At present, little is known about modifiable causes of inhibitor development. Several treatment characteristics have been associated with the risk of developing inhibitors. Some studies observed a higher risk in patients who were first treated with factor VIII at a younger age than those first treated at a later age,8,1518 but this was not confirmed in other studies.19,20 Intensive treatment was suggested to be a risk factor in patients with mild hemophilia A, who appeared to develop inhibitors more frequently after surgery.21 A protective effect has been suggested for prophylactic treatment,18,22 but additional studies are required to confirm this association.23,24

Modifiable risk factors of inhibitors provide the key to predict and perhaps even prevent inhibitor development in hemophilia patients. Therefore, in collaboration with investigators from 13 European and 1 Canadian hemophilia treatment centers, we set up a study to examine whether age at first exposure, intensity of treatment, and regular prophylaxis are associated with clinically relevant inhibitor development in previously untreated patients with severe hemophilia A.

Patients and methods

The study population consisted of 376 patients with severe hemophilia A (residual factor VIII activity of < 0.02 IU/mL) born between 1990 and 2000, and treated in a single center from the first clotting factor administration onward.
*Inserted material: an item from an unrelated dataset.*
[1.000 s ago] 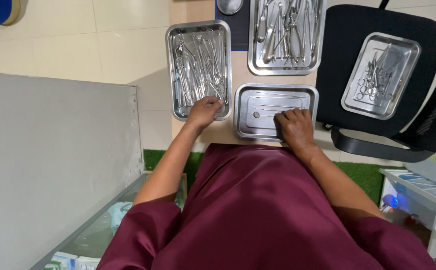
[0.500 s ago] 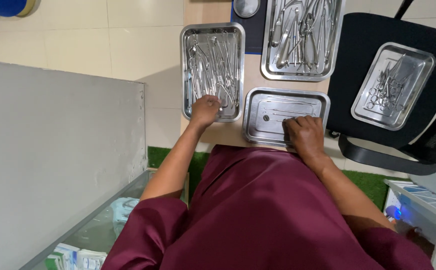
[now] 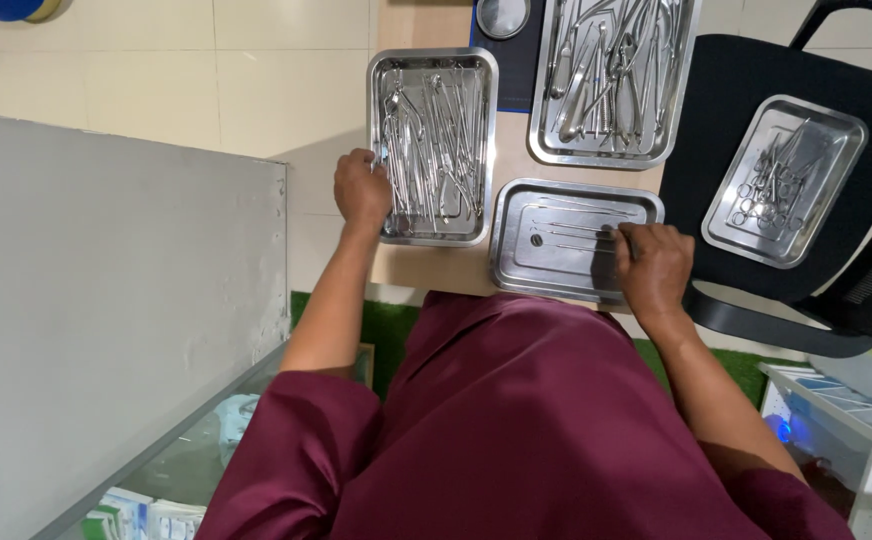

Ten patients were excluded: one because of an unknown baseline factor VIII activity, 2 because of treatment with a particular factor VIII product that was reported to be clearly associated with an increased risk of inhibitor development,25 one because of treatment with desmopressin, and 6 because they were lost to follow-up before they received treatment with factor VIII on a total of 50 exposure days.

Measurements

We collected data from the medical records and patients' clotting factor infusions logbooks using standardized case report forms. The following data on patient characteristics were collected: date of birth, residual factor VIII activity level, ethnicity, family history of hemophilia and inhibitors, duration of breastfeeding, and factor VIII gene mutation. Additionally, from patients' infusion logbooks we recorded details on all clotting factor infusions up to 50 exposure days or until inhibitor development, including dates of infusion, doses and types of factor VIII product, reasons of treatment, types of bleeds, and surgery. For a correct assessment of inhibitor development, we collected details on all performed inhibitor tests and recovery measurements, including dates, body weights, infused doses of clotting factor, preinfusion and postinfusion factor VIII activity levels, and time between infusion of clotting factor and blood sampling for postinfusion factor VIII activity level.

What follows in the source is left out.